Never had this before; just went out for am feed and goat wouldn't touch her grain. staring, head shaking, drooling & coughing a bit. Very cold last night. Gums grey. tried to give oral warm water & nutridrench but she just drools it out. No obstruction visible in mouth. Gave 12cc Vit B Complex sub Q & 3 cc Banamine SubQ (to make me feel better- it's all I have)
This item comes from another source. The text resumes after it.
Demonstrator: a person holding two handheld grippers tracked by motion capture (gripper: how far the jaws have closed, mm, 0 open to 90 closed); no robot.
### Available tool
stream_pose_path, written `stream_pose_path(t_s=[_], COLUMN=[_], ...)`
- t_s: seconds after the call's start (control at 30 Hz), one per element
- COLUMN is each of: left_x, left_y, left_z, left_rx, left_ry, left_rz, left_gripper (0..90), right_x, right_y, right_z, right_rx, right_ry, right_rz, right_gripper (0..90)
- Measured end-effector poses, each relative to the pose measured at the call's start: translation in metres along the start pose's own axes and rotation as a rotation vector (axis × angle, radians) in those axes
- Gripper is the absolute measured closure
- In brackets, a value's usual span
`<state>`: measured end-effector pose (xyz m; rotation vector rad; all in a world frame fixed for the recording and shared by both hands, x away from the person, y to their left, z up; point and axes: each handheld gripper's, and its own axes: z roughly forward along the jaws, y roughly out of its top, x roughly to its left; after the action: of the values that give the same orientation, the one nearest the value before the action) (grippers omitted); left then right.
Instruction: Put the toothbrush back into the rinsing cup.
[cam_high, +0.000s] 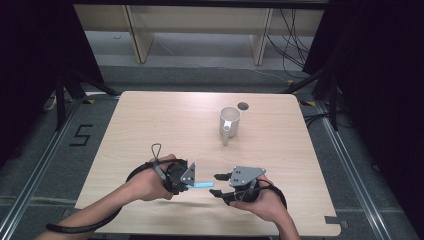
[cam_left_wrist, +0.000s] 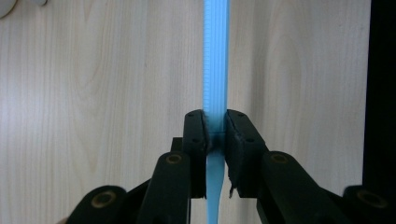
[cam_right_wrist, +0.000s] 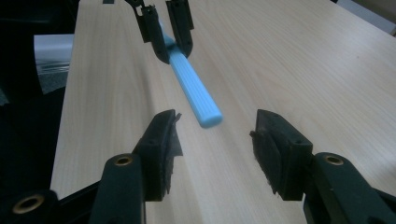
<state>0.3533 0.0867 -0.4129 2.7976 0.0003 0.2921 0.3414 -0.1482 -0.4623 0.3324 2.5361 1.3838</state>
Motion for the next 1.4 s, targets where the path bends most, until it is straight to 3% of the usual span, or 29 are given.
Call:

Felt throat for lump or obstruction and can';t feel anything compelling, but she coughs and drools when we squeeze her glottis.

IDEAS???? I don't have a tube and I don't have an IV fluid set :Bawling:

Am also trying to find an emergency vet (on a Sunday...:Bawling


----------



## fishhead (Jul 19, 2006)

Have you checked her temp?

My only experience with this is when one of my wethers had listeriosis. He would shove his whole face in the bucket to drink but couldn't swallow and it would all run out when he lifted his head. His temp started at 106.5


----------



## wintrrwolf (Sep 29, 2009)

oh dear it sounds like she may have something caught in her airway, partially blocking oxygen intake. I hope you can find a vet soon.


----------



## fishhead (Jul 19, 2006)

Your hardware store should have tubing.

Good luck!


----------



## Jyllie63 (Dec 30, 2004)

Oh I hope you can help her!


----------



## HappyFarmer (Jun 17, 2006)

Sounds like Listeriosis if there is no blockage. Her temperature is important.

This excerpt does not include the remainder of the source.